[Records from a data collection]
----
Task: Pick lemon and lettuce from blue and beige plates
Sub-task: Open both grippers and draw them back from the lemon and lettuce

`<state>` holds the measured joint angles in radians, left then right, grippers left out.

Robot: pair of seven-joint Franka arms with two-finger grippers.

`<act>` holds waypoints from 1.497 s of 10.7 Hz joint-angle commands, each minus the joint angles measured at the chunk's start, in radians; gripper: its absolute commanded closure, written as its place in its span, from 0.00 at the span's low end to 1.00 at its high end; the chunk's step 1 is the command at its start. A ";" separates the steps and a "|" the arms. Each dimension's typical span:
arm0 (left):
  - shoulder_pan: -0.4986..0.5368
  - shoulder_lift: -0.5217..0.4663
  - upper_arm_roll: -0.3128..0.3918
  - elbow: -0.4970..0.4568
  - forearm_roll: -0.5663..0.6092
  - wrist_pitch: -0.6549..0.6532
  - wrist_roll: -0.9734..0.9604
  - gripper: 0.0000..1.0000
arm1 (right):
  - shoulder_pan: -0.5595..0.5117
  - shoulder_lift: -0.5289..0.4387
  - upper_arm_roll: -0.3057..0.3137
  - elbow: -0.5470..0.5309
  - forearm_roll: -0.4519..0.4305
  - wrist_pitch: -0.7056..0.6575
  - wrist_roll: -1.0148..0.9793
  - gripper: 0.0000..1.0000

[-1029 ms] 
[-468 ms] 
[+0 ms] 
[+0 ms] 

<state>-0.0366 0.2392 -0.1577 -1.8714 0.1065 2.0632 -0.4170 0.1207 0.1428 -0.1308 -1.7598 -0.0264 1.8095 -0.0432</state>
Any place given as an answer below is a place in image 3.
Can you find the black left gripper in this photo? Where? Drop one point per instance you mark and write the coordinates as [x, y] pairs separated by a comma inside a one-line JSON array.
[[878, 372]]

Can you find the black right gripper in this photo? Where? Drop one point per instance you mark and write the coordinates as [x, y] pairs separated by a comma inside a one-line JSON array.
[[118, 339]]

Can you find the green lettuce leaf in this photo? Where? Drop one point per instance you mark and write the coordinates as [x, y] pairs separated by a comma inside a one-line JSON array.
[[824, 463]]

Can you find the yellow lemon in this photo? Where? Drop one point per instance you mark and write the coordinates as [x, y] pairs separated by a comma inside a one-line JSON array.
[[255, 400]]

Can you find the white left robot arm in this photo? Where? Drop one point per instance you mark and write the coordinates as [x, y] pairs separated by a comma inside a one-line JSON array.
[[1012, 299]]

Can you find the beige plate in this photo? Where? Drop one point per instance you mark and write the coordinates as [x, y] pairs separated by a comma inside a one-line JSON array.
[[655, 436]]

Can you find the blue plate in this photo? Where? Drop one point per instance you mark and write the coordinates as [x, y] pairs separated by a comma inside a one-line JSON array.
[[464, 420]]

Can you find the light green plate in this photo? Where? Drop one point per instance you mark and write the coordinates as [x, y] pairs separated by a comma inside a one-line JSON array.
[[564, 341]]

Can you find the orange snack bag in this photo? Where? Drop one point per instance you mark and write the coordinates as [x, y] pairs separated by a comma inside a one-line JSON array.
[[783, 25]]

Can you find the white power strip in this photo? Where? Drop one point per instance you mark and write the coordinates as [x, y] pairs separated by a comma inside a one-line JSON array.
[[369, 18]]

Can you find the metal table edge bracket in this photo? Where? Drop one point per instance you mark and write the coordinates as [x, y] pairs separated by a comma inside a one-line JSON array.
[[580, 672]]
----
### What you need to do
Find every line of the data that holds the string "joint", then say how many there are and nothing else.

### Solution for this problem
3